───── DATASET EXTRACT

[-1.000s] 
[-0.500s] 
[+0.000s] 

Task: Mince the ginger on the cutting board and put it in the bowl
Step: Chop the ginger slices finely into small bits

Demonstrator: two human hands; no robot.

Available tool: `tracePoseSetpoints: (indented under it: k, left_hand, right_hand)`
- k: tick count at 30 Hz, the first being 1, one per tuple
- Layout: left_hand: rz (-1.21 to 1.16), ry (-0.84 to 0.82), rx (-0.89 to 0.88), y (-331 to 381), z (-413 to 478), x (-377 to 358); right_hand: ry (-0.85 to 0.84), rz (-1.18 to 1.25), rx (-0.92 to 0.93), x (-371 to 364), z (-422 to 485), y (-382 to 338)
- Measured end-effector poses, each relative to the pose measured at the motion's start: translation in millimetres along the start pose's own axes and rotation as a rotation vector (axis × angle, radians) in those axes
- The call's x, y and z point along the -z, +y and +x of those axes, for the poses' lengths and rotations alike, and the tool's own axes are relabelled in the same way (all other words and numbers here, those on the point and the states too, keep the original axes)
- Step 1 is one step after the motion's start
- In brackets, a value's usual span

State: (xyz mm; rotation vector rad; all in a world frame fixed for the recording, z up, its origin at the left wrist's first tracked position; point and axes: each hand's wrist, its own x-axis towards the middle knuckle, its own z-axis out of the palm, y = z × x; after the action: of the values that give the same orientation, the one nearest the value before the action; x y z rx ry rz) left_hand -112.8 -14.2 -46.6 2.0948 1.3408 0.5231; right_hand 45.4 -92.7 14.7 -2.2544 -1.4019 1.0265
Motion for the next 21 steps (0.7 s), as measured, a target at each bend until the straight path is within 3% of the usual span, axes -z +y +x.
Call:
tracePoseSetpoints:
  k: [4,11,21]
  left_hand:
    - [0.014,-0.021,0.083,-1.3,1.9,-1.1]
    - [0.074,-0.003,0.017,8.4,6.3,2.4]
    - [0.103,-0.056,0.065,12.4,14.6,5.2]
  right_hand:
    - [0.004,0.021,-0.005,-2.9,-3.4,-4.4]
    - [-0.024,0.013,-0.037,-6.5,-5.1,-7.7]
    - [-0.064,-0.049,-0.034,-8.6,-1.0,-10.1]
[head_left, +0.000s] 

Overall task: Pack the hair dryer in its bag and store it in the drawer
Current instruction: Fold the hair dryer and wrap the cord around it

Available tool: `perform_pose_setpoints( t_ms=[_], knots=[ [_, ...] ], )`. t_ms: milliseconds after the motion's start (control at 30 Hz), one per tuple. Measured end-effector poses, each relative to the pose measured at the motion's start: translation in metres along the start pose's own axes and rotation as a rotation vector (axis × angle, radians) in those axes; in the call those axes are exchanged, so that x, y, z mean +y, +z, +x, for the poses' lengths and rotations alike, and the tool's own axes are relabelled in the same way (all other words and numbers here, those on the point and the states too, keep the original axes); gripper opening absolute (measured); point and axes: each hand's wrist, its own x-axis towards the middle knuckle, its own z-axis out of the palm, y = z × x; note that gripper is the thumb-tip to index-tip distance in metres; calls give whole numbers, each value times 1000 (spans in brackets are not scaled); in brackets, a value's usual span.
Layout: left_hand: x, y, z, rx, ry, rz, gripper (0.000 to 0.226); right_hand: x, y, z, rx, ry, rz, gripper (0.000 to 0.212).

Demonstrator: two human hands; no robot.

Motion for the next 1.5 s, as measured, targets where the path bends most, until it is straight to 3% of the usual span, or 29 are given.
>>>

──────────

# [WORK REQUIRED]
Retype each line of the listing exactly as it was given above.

# [EXPECTED ANSWER]
[-1.000s] 
[-0.500s] 
[+0.000s] 

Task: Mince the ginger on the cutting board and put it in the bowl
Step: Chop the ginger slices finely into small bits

Demonstrator: two human hands; no robot.

Available tool: `tracePoseSetpoints: (indented under it: k, left_hand, right_hand)`
- k: tick count at 30 Hz, the first being 1, one per tuple
- Layout: left_hand: rz (-1.21 to 1.16), ry (-0.84 to 0.82), rx (-0.89 to 0.88), y (-331 to 381), z (-413 to 478), x (-377 to 358); right_hand: ry (-0.85 to 0.84), rz (-1.18 to 1.25), rx (-0.92 to 0.93), x (-371 to 364), z (-422 to 485), y (-382 to 338)
- Measured end-effector poses, each relative to the pose measured at the motion's start: translation in millimetres along the start pose's own axes and rotation as a rotation vector (axis × angle, radians) in those axes
- The call's x, y and z point along the -z, +y and +x of those axes, for the poses' lengths and rotations alike, and the tool's own axes are relabelled in the same way (all other words and numbers here, those on the point and the states too, keep the original axes)
- Step 1 is one step after the motion's start
- In brackets, a value's usual span

State: (xyz mm; rotation vector rad; all in a world frame fixed for the recording, z up, its origin at the left wrist's first tracked position; point and axes: each hand's wrist, its own x-axis towards the middle knuckle, its own z-axis out of the palm, y = z × x; after the action: of the values that give the same orientation, the one nearest the value before the action; x y z rx ry rz) left_hand -112.8 -14.2 -46.6 2.0948 1.3408 0.5231; right_hand 45.4 -92.7 14.7 -2.2544 -1.4019 1.0265
Motion for the next 21 steps (0.7 s), as measured, a target at each bend until the straight path is within 3% of the usual span, axes -z +y +x.
Call:
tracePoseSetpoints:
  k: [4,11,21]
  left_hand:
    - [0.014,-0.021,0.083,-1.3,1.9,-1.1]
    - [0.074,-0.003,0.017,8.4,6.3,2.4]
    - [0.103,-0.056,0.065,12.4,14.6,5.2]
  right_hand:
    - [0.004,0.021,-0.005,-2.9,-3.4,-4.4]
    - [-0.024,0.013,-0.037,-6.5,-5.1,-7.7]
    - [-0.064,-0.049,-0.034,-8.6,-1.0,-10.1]
[head_left, +0.000s] 

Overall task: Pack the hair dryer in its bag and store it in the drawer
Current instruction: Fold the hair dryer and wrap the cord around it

Available tool: `perform_pose_setpoints( t_ms=[_], knots=[ [_, ...] ], )`. t_ms: milliseconds after the motion's start (control at 30 Hz), one per tuple. Measured end-effector poses, each relative to the pose measured at the motion's start: translation in metres along the start pose's own axes and rotation as a rotation vector (axis × angle, radians) in those axes; in the call those axes are exchanged, so that x, y, z mean +y, +z, +x, for the poses' lengths and rotations alike, and the tool's own axes are relabelled in the same way (all other words and numbers here, those on the point and the states too, keep the original axes); gripper opening absolute (measured); point and axes: each hand's wrist, its own x-axis towards the middle knuckle, its own z-axis out of the palm, y = z × x; note that gripper is the thumb-tip to index-tip distance in metres; calls give whole numbers, each value times 1000 (spans in brackets are not scaled); in brackets, a value's usual span.
Layout: left_hand: x, y, z, rx, ry, rz, gripper (0.000 to 0.226); right_hand: x, y, z, rx, ry, rz, gripper (0.000 to 0.212).

Demonstrator: two human hands; no robot.

Motion for the next 1.5 s, as measured, targets where the path bends most, until it is straight to 3% of the usual span, or 29 are given.
>>>

No more output is given for this exercise.